Presiden Hadiri Natal Nasional, GAMKI Jabar Minta Tak Ada Lagi Diskriminasi
Theo berharap semua pihak berani jujur bahwa hari ini peningkatan kasus intoleransi semakin marak terjadi.
Editor: Hasanudin Aco
Salah satu letak persoalan adalah Peraturan Bersama Menteri Agama dan Menteri Dalam Negeri No. 9 dan No. 8 Tahun 2006.
"Jadi bolanya itu ada di Pemerintah Pusat, yakni Menteri Agama dan Menteri Dalam Negeri. Segera evaluasi Peraturan Bersama ini dan libatkan lembaga-lembaga keagamaan yang ada. Pemerintah pusat jangan malah melempar bola ke pemerintah daerah. Sudah lima tahun pemerintahan Pak Jokowi. Kami rasa saat ini momennya, jangan dibiarkan dan ditunda-tunda lagi," katanya.
Pihaknya mengucapkan terimakasih kepada sebagian besar pemerintah daerah dan masyarakat Indonesia yang berkomitmen menjaga dan merawat keberagaman Indonesia di dalam bingkai Pancasila.
"Sayangnya tindakan-tindakan diskriminatif yang dilakukan oleh sebagian kecil pemerintah daerah ataupun kelompok masyarakat intoleran menjadi bau amis yang menutupi harumnya hubungan toleransi yang dibangun selama ini di berbagai daerah. Sebagai contoh apa yang sedang terjadi di dua kabupaten di Sumatera Barat, pastinya tidak merepresentasikan masyarakat Sumatera Barat," ujar dia.
Menurut Theo, perayaan Natal Nasional seharusnya dapat menjadi simbol positif bahwa kita bisa hidup berdampingan antar sesama umat beragama.
"Namun sebaliknya, ini juga dapat menjadi cerita yang negatif, jika ternyata di waktu bersamaan dengan Perayaan Natal Nasional yang meriah, masih ada ribuan warga negara Indonesia yang tidak dapat melaksanakan ibadah Natal di Gereja mereka karena dilarang oleh pemda ataupun ormas intoleran, seperti yang dialami oleh jemaat GKI Yasmin dan HKBP Filadelfia yang selama beberapa tahun ini melaksanakan ibadah Natal di pinggir jalan di depan Istana Negara," ujar Theo.
"Jangan sampai mereka kemudian memutuskan untuk melaksanakan Ibadah Natal pada tahun ini di pinggir jalan di seberang gedung Sentul International Convention Center (SICC), Bogor, Jawa Barat. Jika Presiden mengetahui masalah ini, Presiden dapat menindak tegas pemda, ormas, ataupun oknum-oknum yang melakukan kebijakan dan tindakan diskriminatif," kata Theo menambahkan.

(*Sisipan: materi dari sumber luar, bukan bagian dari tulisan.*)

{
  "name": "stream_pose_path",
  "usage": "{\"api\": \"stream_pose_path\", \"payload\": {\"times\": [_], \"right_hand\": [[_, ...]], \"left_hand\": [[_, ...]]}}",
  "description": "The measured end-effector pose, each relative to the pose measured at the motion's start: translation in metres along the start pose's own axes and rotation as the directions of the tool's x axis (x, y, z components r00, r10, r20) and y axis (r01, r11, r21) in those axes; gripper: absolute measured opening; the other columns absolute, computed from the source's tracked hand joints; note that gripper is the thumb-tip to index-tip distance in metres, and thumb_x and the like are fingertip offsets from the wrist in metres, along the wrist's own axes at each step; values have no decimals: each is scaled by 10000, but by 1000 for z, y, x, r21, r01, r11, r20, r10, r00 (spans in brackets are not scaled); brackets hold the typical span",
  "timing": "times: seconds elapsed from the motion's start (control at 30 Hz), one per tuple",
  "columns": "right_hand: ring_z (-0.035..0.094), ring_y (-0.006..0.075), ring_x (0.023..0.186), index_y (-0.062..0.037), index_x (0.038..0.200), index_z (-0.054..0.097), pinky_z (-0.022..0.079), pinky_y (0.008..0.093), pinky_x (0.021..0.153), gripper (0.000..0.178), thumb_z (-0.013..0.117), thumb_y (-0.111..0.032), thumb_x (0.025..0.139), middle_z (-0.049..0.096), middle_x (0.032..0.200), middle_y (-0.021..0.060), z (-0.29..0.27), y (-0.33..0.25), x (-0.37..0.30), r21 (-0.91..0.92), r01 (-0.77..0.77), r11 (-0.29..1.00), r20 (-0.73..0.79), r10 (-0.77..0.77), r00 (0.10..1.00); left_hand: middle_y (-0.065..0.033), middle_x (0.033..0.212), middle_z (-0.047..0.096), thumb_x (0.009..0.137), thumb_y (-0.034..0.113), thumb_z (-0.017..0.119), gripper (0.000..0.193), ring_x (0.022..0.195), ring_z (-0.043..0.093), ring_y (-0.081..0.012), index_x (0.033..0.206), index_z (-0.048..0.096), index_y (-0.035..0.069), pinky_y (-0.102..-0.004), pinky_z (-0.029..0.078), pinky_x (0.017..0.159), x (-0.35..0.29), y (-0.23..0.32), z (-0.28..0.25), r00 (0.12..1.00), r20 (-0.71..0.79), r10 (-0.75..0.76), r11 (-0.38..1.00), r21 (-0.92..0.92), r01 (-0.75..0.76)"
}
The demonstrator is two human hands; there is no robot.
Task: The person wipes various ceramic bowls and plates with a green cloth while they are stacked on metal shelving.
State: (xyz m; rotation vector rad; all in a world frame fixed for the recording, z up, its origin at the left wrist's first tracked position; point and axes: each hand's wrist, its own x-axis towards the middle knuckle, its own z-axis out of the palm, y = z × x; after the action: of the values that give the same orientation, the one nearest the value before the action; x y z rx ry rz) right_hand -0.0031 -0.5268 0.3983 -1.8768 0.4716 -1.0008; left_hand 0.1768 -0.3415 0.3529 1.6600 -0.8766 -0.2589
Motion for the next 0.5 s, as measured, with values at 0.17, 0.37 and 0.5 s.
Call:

Theo mengatakan Presiden bisa saja meminta Pemda-Pemda tersebut untuk memberikan izin terhadap setiap warga negara yang ingin merayakan hari besar keagamaan mereka. Jika tidak dilakukan, bisa saja diberikan sanksi seperti pengurangan Dana Alokasi Umum (DAU) ataupun program-program pemerintah lainnya.
''Pastinya sikap Presiden itu konstitusional dan menunjukkan pendirian Presiden yang tidak permisif terhadap tindakan pemda-pemda yang diskriminatif," ujar Theo.